First off we'd need to know what it is you are trying to accomplish. Simply brew decent beer? Imitate a particular style by using water which resembles that of the source which lead to the creation of the style? Enhance hops character? Produce Export with the real Dusseldorf crispness?...

Lots of people get hung up on wanting to have "authentic" water without thinking the problem through. Many, if not most, of the styles were born as brewers figures out what they had to do to work with the water they had. This doesn't mean they got the best beer. Just that they got an acceptable beer given what they had to work with. Trying to match water usually results in confusion and frustration for the brewer because
1) The water report he tries to match is not valid. Mother nature cannot produce the water profiles in most of the books and articles you will find on the subject and neither can you.

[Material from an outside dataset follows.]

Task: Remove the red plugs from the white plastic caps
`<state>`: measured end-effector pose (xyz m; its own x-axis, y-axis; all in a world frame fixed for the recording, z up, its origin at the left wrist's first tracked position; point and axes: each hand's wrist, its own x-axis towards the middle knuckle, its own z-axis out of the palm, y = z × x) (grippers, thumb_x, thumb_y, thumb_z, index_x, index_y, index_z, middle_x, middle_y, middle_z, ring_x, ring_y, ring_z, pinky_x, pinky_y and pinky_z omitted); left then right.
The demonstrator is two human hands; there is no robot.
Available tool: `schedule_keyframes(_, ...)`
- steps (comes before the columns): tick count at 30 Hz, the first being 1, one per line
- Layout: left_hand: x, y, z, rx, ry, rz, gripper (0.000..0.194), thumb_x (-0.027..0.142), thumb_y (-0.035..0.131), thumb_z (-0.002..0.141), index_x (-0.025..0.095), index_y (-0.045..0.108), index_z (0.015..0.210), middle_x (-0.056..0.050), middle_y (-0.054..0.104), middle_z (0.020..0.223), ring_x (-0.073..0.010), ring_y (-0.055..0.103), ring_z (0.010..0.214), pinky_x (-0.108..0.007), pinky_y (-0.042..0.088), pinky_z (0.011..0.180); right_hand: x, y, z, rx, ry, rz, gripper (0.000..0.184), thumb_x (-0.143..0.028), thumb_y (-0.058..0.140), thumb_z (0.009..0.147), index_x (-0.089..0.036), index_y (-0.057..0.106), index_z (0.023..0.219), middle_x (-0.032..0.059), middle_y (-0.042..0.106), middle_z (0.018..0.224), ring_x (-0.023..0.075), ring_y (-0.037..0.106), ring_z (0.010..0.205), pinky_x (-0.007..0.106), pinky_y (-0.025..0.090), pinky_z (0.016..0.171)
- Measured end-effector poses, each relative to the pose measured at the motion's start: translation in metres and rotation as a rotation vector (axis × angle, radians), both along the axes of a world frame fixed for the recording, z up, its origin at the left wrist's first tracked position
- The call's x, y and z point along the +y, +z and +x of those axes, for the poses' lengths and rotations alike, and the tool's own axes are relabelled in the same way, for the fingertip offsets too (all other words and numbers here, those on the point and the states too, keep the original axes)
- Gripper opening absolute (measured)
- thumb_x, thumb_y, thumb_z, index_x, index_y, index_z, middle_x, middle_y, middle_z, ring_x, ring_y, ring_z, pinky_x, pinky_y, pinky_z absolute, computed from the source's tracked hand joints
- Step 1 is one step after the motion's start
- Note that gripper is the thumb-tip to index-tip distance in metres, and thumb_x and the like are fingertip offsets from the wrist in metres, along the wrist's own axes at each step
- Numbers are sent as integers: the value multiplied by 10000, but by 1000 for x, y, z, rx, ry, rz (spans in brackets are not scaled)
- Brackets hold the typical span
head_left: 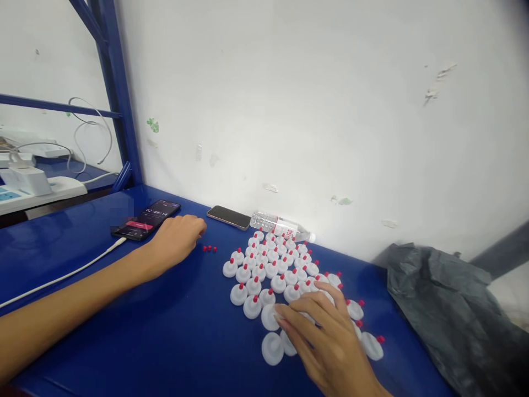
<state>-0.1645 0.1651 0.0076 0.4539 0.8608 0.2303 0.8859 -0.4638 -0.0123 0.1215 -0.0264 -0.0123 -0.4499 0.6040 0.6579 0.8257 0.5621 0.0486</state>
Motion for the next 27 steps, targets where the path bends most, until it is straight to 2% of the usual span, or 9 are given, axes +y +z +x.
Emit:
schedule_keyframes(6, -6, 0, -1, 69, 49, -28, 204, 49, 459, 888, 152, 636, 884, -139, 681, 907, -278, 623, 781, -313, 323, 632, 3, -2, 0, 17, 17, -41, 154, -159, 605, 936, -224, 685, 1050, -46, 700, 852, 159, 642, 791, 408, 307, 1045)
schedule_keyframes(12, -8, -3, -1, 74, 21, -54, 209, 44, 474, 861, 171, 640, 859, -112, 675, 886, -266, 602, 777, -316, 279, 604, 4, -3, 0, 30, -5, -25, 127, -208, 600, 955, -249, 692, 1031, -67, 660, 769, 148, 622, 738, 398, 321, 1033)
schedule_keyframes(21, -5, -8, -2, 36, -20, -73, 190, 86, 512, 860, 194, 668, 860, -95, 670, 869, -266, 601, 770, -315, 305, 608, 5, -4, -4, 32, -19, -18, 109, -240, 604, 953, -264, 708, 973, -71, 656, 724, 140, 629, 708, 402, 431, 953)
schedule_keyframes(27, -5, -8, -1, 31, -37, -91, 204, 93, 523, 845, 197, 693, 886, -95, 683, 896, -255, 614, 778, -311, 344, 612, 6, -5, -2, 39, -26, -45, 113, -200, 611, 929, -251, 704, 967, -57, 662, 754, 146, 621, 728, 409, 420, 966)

2) You cant' go to the LHBS (or supermarket or drugstore or Fischer or Spectrum or ...) and buy calcium bicarbonate and you cannot approximate most waters (in which calcium bicarbonate is the most important constituent) with calcium carbonate unless you are willing to go to the trouble nature did and dissolve it with CO2. This is quite a bit of trouble but if authentic water is your goal it is what you have to do.
3) There is a common misconcetion that there is a strong correlation between beer color and the "required" alkalinity of the water used to brew the beer. Laboring under this misconception many home brewers dump inordinate amount of calcium carbonate into their beers which results in high mash pH and beers which are not nearly as good as they can be.
4) Any water treatment scheme represents a guess. Deteminination of the implications of a particular treatment requires measuring the pH of the mash produced by the water with the particular grain bill you have chosen. pH test strips are prettu useless (especially for the 5% of brewers who, most of us being male, are color blind). Most brewers are reluctant to invest in a pH meter and those who do must ascend a learning curve in their use.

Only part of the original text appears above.